Health optimization company Welltok, IBM's Watson and Denver-based Centura Health are debuting an app that provides heart health advice as well as exercise and nutrition information.
The CafeWell Concierge virtual coach app, developed by Welltok, taps Watson's artificial intelligence technology to help 6,000 heart failure and cardiac rehab patients, according to a Denver Business Journal report.
The tool, which can be used on a mobile device or a PC, provides physician-recommended activities and food intake advice, and the ability to track both efforts, as part of a patient's daily living routine.
"Quality of care should improve, costs should be reduced and the patient is even more empowered to be in control of their health," Jon Gardner, vice president of Centura Health Heart and Vascular Network, tells the Journal. "Putting it where the patient is, instead of where we are, will have great benefit."
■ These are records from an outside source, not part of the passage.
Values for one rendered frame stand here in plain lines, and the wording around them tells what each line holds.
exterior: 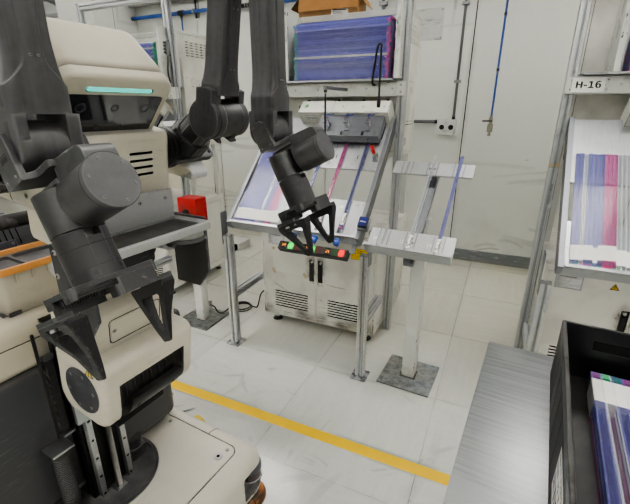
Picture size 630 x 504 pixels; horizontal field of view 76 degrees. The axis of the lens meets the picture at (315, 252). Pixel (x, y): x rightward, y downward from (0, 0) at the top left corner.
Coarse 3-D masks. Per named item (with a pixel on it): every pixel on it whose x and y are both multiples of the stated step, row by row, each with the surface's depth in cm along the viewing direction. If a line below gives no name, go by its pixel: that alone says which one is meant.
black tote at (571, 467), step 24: (576, 336) 69; (600, 336) 67; (624, 336) 65; (576, 360) 70; (600, 360) 68; (624, 360) 66; (552, 384) 67; (576, 384) 68; (552, 408) 61; (576, 408) 63; (552, 432) 56; (576, 432) 58; (552, 456) 52; (576, 456) 54; (552, 480) 49; (576, 480) 51
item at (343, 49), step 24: (312, 24) 199; (336, 24) 194; (360, 24) 190; (384, 24) 186; (312, 48) 203; (336, 48) 198; (360, 48) 193; (384, 48) 189; (312, 72) 206; (336, 72) 202; (360, 72) 196; (384, 72) 192
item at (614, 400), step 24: (600, 384) 63; (624, 384) 63; (600, 408) 58; (624, 408) 58; (600, 432) 54; (624, 432) 54; (600, 456) 51; (624, 456) 50; (600, 480) 49; (624, 480) 47
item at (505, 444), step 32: (512, 352) 80; (480, 384) 70; (512, 384) 70; (544, 384) 70; (480, 416) 63; (512, 416) 63; (544, 416) 63; (480, 448) 57; (512, 448) 57; (544, 448) 57; (480, 480) 52; (512, 480) 52; (544, 480) 52
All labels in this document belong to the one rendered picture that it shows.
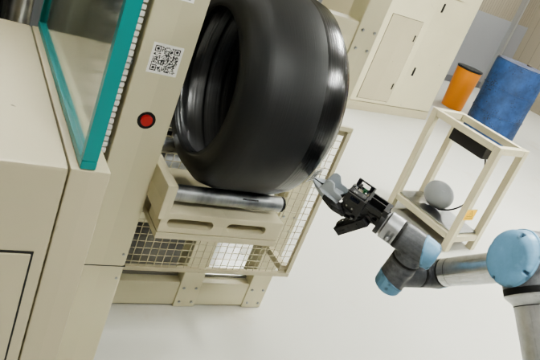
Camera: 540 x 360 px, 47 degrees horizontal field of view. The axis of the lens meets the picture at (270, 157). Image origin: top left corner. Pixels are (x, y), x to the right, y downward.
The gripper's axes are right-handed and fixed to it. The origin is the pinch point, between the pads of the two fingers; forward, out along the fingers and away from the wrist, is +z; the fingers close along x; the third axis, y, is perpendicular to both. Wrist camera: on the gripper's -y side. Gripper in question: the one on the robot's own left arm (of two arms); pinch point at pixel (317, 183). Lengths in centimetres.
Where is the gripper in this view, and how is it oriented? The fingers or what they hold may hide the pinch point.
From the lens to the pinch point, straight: 162.5
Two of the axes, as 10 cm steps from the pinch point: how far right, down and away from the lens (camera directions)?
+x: -5.2, 4.7, -7.1
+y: 3.0, -6.8, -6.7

In addition to providing specific, personalized advice, Centura hopes the app will help reduce hospital re-admissions and decrease healthcare and insurance costs in the long run. The app is also able to integrate data from a patient's fitness device, such as a pedometer.
The CafeWell Concierge app follows another IBM announcement about an mHealth initiative involving iPads that will help 5 million seniors in Japan better manage health and wellness. That initiative is Big Blue's latest collaboration with Apple, resulting from a partnership the two tech giants forged in 2014 to advance enterprise and consumer adoption of mobile devices and apps. In early April, as FierceMobileHealthcare reported, IBM and Apple debuted four new healthcare software tools aimed at helping nurses in patient care and management tasks
The CafeWell Concierge app can answer patient questions such as whether ingredients in a certain food are heart healthy and how long a walk they need to be taking every day, according to the Journal. Centura Health expects to offer the app to more cardiac patients as well as patients dealing with other medical issues, the article says.